__The input__
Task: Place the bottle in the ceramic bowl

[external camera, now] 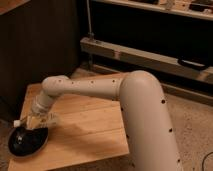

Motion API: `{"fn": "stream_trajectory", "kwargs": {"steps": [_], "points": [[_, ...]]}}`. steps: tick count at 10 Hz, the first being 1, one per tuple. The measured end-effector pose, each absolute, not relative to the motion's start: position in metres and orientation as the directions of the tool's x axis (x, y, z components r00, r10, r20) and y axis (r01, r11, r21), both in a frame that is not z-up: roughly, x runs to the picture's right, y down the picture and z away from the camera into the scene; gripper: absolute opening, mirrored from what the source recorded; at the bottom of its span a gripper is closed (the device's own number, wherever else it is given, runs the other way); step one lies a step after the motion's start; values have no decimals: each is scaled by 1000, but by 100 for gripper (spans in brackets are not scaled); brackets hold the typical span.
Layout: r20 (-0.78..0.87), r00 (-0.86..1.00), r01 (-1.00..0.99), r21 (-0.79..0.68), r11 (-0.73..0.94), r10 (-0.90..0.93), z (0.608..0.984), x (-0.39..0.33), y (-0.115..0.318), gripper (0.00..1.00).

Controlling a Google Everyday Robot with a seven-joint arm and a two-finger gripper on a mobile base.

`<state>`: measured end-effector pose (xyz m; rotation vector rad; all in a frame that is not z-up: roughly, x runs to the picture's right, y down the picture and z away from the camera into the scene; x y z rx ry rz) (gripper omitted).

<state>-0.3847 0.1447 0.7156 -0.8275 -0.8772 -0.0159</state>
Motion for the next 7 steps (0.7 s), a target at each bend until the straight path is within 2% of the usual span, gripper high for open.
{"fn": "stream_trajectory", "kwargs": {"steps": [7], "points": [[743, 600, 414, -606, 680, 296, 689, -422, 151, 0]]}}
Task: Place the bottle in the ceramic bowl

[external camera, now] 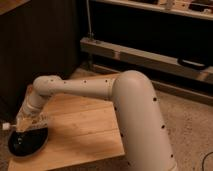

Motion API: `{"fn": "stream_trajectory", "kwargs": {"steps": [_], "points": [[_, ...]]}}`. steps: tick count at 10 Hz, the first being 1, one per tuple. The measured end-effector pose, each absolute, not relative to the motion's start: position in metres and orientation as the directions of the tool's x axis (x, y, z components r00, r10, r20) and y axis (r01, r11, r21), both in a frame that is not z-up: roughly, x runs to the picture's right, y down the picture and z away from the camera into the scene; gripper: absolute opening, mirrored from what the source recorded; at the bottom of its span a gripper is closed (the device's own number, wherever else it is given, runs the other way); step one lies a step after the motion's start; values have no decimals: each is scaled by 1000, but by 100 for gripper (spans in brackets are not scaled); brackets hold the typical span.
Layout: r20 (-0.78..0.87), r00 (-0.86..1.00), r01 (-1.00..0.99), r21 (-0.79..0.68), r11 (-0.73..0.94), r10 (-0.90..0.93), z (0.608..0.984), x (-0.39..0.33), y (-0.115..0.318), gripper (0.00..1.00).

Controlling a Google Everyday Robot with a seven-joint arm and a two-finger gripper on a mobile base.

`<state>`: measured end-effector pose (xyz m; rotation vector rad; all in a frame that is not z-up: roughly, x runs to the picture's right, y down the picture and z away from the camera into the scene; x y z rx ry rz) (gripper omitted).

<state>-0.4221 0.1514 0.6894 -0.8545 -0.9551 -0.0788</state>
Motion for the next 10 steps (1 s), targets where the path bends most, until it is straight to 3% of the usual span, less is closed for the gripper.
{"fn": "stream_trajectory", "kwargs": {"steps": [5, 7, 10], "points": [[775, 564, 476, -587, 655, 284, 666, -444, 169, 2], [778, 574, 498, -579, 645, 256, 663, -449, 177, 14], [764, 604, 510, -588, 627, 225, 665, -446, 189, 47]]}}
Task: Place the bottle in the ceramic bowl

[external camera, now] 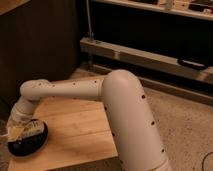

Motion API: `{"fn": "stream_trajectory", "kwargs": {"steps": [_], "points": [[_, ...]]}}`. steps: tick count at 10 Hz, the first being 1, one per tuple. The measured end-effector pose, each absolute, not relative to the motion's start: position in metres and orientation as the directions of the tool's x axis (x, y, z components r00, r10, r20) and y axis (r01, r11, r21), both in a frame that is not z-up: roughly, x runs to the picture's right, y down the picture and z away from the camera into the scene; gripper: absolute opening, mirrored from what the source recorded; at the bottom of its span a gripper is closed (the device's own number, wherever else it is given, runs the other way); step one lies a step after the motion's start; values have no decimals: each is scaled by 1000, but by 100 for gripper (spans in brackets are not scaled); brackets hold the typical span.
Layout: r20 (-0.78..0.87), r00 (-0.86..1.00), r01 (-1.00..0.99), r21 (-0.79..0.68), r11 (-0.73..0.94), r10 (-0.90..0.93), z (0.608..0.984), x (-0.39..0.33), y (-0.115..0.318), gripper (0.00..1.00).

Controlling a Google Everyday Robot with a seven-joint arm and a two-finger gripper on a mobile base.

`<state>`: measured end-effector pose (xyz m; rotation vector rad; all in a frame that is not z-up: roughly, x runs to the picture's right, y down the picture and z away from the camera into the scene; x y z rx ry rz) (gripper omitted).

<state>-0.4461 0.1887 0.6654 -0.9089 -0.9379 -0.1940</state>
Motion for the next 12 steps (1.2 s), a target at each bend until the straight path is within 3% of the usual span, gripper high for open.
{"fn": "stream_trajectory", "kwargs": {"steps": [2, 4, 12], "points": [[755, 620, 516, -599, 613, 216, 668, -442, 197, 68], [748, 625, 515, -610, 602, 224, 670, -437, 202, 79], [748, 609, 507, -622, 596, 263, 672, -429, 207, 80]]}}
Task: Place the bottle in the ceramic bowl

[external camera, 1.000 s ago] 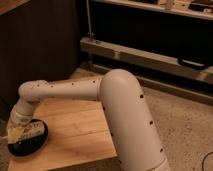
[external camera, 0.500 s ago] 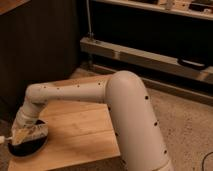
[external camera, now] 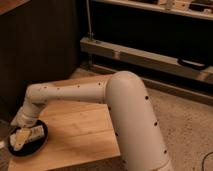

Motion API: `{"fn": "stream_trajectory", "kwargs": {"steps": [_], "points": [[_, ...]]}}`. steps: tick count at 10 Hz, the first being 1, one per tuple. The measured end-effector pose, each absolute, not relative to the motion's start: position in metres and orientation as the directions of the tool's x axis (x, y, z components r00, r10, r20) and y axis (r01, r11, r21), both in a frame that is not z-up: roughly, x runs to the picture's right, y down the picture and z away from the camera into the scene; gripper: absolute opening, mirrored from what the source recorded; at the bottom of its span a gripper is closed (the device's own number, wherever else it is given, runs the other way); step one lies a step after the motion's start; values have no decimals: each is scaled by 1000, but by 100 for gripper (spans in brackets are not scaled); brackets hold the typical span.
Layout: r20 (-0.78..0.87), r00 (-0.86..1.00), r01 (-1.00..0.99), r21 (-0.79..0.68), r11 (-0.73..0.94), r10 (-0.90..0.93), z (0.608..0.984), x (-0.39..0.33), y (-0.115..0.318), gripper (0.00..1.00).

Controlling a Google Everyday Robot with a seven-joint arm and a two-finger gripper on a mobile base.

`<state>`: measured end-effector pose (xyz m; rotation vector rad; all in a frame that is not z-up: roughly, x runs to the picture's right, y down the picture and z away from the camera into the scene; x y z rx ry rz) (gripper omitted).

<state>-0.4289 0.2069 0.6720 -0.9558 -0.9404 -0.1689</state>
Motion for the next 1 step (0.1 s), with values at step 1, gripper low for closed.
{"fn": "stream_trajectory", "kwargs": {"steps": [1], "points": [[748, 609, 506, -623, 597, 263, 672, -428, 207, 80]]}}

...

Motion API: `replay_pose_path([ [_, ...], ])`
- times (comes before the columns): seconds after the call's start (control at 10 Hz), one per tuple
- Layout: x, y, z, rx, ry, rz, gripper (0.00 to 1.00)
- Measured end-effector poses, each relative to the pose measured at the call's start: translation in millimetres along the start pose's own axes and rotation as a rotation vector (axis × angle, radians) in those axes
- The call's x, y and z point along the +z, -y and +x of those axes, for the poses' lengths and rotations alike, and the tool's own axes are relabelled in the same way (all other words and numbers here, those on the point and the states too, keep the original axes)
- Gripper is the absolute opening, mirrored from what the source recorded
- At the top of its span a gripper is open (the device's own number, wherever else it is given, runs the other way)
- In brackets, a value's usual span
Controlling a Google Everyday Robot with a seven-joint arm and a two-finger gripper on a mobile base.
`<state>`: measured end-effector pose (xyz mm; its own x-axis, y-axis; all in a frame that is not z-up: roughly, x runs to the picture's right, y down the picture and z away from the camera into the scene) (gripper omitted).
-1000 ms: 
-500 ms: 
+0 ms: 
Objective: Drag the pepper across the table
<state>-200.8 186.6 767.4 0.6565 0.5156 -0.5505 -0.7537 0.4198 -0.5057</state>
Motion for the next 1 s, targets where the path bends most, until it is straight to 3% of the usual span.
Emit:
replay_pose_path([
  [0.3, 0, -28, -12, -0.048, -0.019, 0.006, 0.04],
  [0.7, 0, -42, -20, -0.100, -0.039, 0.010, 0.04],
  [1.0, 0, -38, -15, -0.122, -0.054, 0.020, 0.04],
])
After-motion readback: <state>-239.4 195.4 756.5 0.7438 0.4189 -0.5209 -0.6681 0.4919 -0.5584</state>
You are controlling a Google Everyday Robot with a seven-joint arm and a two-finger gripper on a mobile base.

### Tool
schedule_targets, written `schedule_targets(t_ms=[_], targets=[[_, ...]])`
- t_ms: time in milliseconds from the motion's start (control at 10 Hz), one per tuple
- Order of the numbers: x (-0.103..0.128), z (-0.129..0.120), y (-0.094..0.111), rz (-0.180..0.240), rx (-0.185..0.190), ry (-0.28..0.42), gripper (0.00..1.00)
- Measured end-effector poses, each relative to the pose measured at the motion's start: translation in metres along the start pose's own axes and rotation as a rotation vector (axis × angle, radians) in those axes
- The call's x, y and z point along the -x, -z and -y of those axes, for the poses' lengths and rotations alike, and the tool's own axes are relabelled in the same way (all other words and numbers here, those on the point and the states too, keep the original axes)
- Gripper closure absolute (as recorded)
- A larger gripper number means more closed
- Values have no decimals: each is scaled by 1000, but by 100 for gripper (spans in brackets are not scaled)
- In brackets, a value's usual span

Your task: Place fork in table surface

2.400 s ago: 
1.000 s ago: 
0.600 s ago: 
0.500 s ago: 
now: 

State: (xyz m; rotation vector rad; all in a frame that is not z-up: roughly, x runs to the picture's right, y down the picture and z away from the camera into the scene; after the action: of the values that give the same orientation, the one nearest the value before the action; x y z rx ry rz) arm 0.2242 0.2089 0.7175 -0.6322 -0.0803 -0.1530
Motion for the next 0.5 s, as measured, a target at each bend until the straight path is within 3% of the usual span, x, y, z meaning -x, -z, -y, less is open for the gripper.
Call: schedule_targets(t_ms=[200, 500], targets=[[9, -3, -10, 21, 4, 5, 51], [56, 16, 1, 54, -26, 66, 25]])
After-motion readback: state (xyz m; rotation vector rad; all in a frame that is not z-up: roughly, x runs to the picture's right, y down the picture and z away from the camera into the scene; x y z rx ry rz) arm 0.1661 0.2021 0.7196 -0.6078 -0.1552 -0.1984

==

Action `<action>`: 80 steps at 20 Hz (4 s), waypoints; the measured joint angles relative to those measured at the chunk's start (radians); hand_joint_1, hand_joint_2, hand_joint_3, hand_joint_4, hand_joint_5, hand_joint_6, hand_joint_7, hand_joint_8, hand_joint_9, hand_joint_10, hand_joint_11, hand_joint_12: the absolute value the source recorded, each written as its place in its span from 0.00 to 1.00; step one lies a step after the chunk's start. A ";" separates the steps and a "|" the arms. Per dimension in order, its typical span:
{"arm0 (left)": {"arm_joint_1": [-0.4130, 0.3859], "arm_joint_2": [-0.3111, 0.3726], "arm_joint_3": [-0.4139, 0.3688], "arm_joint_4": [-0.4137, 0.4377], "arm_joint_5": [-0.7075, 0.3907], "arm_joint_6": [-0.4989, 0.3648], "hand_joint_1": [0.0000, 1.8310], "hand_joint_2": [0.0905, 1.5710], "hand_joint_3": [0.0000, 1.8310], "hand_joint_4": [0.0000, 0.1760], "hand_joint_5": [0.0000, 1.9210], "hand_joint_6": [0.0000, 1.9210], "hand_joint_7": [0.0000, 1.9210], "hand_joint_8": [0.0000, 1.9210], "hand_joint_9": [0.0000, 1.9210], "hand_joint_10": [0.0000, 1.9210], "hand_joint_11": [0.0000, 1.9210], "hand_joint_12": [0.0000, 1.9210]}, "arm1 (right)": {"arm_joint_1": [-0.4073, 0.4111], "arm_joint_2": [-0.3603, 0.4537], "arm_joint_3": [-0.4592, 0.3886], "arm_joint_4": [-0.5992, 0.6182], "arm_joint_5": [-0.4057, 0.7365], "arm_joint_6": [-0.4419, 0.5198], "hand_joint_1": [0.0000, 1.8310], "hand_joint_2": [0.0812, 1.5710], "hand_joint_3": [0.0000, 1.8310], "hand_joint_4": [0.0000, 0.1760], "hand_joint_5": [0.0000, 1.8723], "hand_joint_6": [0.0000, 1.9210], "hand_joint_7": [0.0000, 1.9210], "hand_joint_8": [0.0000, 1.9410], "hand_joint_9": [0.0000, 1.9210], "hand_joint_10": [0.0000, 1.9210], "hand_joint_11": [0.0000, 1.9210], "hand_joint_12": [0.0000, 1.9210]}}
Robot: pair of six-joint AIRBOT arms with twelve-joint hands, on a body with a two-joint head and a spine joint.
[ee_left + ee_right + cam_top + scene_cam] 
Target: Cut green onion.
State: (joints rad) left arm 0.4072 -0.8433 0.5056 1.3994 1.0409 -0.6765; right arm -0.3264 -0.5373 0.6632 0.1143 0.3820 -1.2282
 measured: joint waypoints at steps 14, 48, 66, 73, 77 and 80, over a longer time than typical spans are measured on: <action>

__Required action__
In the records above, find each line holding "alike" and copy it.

__Output for this exercise__
- The call's x, y and z point along the +z, -y and +x of those axes, for the poses' lengths and rotations alike, and the tool's own axes are relabelled in the same way (all other words and numbers here, those on the point and the states too, keep the original axes)
- The call's x, y and z point along the -x, -z and -y of those axes, for the poses' lengths and rotations alike, and the tool's own axes are relabelled in the same way (all other words and numbers here, those on the point and the states too, keep the original axes)

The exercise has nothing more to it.